I'm surprised to find that you think so simplistically.  Simple black and white answers are normally the realm of either teenagers or those of low intelligence.  You are neither.  I feel just as strongly about my opinions - and the inherent correctness thereof - as you do.  I can, however, recognize the validity (which differs from the correctness) of an opposing viewpoint.   A good example of that principle is St. Anshelm's Onotological argument for the existence of God.  Descartes pointed out rather eloquently why the argument is perfectly logical and valid.  That doesn't make it true.  That is because there are equally logical and valid arguments to rebut it.  I happen to believe that there is a God, and that Anshelm's reasoning is brilliant.  Nevertheless, it fails to prove beyond doubt that there is a God - just as the counterarguments fail to prove there is none.  So although I agree with Anshelm's conclusion for other reasons, it is not because of his argument - compelling and appealing as it is.

But such logical exercises are not the point of considering the validity of an opposing viewpoint.  We live in a world where there are at least two - and usually several more opinions on just about anything.  Sometimes differing opinions lead to bad feelings, violence and all-out war.  Yet in many places on many issues people of strongly opposed views can still get along, in spite of strong feelings.   When we minimize those whose opinions we cannot accept as valid, it becomes easier to marginalize the people and that can make it easier to commit atrocities - whether that be Abu Graib, Tiananmen Square, Burma, Darfur or the World Trade Center.  None of the people who practice these atrocities think they are evil.  They think they are fighting for whatever righteous cause they embrace.  You make much of the mindset of America soldiers, and sometimes there is merit in your argument, if not your presentation.  But that mindset is in many ways like your own. 

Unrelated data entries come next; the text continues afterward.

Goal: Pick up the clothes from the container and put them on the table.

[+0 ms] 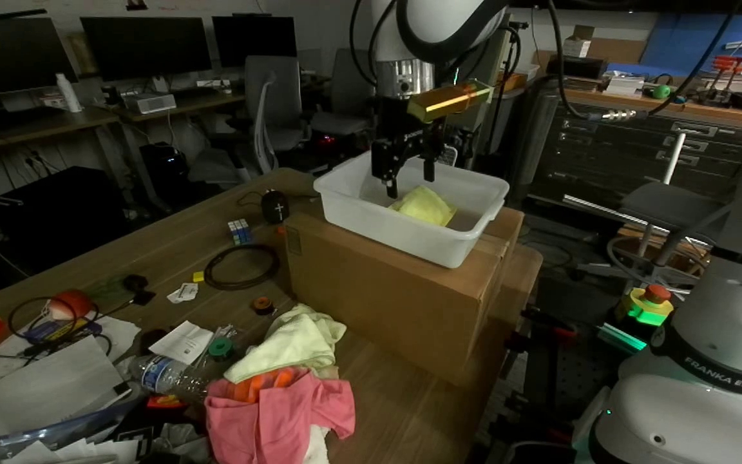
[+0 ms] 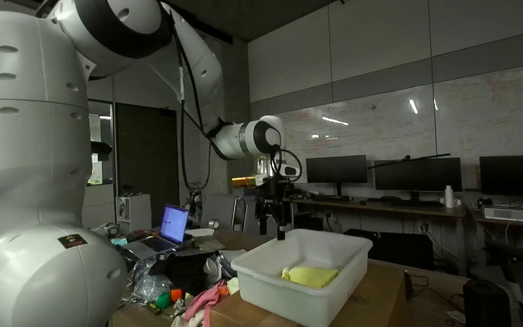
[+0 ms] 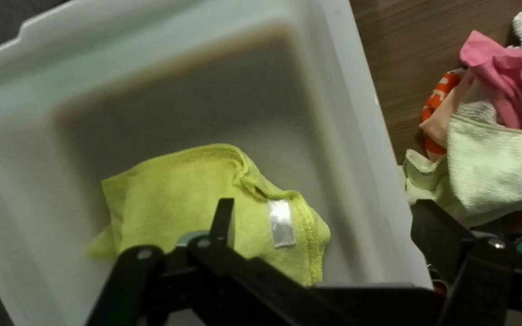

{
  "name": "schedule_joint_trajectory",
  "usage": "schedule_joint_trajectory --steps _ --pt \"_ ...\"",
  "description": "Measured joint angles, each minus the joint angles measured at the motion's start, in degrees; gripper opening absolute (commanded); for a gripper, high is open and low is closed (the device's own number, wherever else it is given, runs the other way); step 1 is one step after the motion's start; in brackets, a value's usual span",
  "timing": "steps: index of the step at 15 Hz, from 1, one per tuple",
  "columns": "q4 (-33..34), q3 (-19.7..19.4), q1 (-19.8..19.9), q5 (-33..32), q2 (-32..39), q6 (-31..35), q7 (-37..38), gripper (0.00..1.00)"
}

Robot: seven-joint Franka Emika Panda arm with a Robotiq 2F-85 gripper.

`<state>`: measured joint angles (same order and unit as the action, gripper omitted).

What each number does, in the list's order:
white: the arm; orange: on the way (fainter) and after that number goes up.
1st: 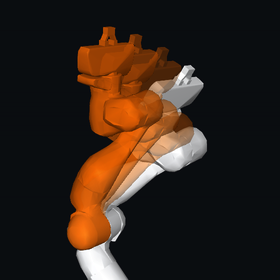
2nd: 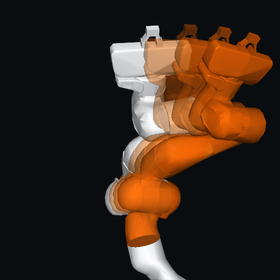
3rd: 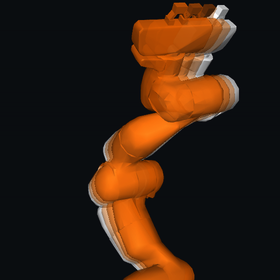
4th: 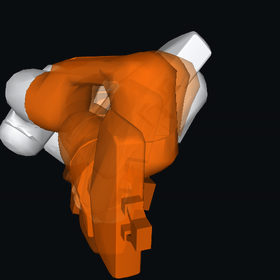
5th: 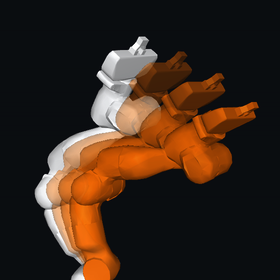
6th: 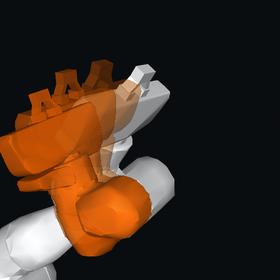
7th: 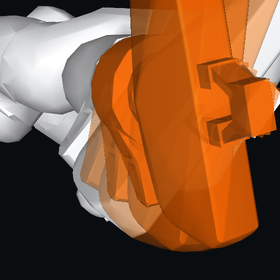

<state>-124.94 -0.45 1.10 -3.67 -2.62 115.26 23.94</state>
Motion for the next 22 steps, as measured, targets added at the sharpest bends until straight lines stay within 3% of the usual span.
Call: schedule_joint_trajectory --steps 6,22 --pt "-5.4 -5.1 4.7 9.8 -1.9 4.1 -3.7 1.00" --pt "-10.7 -6.7 7.0 13.2 -0.9 13.7 -3.5 1.00"
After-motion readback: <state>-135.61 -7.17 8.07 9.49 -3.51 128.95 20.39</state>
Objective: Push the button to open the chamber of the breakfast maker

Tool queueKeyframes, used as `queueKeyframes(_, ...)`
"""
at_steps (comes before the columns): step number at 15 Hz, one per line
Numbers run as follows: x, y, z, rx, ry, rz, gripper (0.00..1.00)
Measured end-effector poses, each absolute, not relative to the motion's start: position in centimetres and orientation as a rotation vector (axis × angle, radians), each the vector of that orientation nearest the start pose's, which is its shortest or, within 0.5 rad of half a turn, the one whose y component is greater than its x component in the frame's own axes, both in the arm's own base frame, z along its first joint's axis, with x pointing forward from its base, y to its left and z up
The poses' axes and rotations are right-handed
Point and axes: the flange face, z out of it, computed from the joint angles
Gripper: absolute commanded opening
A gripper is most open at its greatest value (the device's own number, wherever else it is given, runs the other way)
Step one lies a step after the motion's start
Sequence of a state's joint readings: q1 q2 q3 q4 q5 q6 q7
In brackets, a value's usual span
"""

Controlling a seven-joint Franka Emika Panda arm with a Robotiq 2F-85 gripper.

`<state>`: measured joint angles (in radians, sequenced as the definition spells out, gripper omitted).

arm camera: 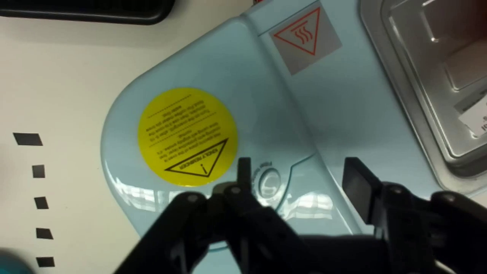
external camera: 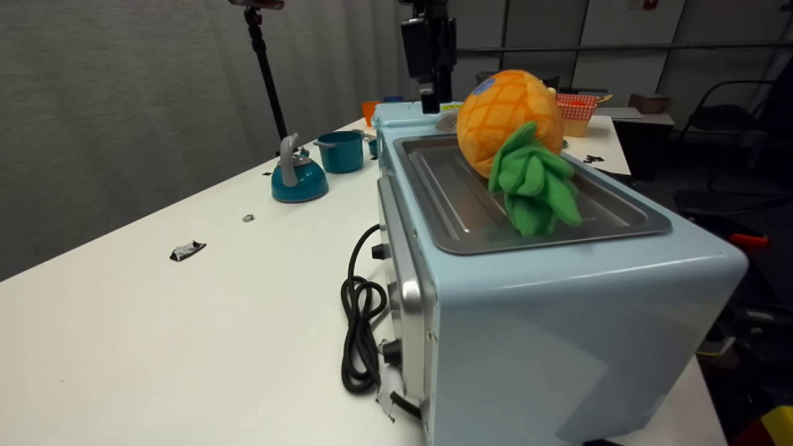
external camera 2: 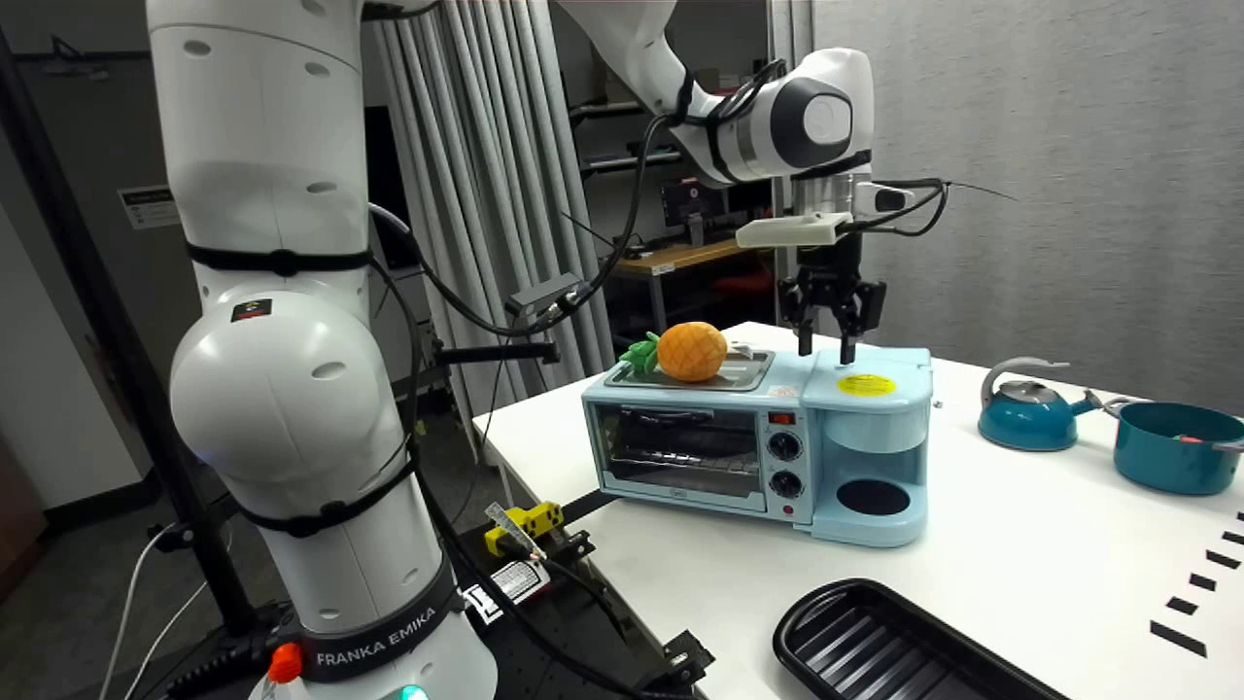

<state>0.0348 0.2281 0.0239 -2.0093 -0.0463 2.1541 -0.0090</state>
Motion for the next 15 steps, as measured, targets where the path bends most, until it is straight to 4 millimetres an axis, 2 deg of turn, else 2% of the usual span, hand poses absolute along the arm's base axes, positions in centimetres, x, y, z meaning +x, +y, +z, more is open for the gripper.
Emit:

One last point.  I had a history teacher in my senior year of high school that I couldn't stand.  She was very mean, prejudiced against whites, and frequently incompetent.  But she did one really neat thing.  She forced us to debate issues from both sides.  She made me argue pro-slavery.  I thought she was picking on me and I told her there was no way to argue FOR slavery.  She told me something that stuck with me.  "If you can't understand an opposing viewpoint well enough to argue in favor of it, you don't understand either side of the issue."   Just goes to show that even someone who wasn't particularly smart could be unexpectedly brilliant.  I'll add to that the idea that anyone who says "I just can't understand how a person could think that way" is telling the truth.
Title: Re: interesting e-mail -- like the concept, but not sure of practability
Post by: Amianthus on October 24, 2007, 10:00:46 PM

One last point.  I had a history teacher in my senior year of high school that I couldn't stand.  She was very mean, prejudiced against whites, and frequently incompetent.  But she did one really neat thing.  She forced us to debate issues from both sides.  She made me argue pro-slavery.  I thought she was picking on me and I told her there was no way to argue FOR slavery.  She told me something that stuck with me.  "If you can't understand an opposing viewpoint well enough to argue in favor of it, you don't understand either side of the issue."   Just goes to show that even someone who wasn't particularly smart could be unexpectedly brilliant.  I'll add to that the idea that anyone who says "I just can't understand how a person could think that way" is telling the truth.

Bingo.

I learned to be able to argue any side of an issue in debate. We were told the subject of the debate ahead of time, but which side we were to take was not decided until a coin flip the day of the debate. We had to be able to argue any side on a moments notice.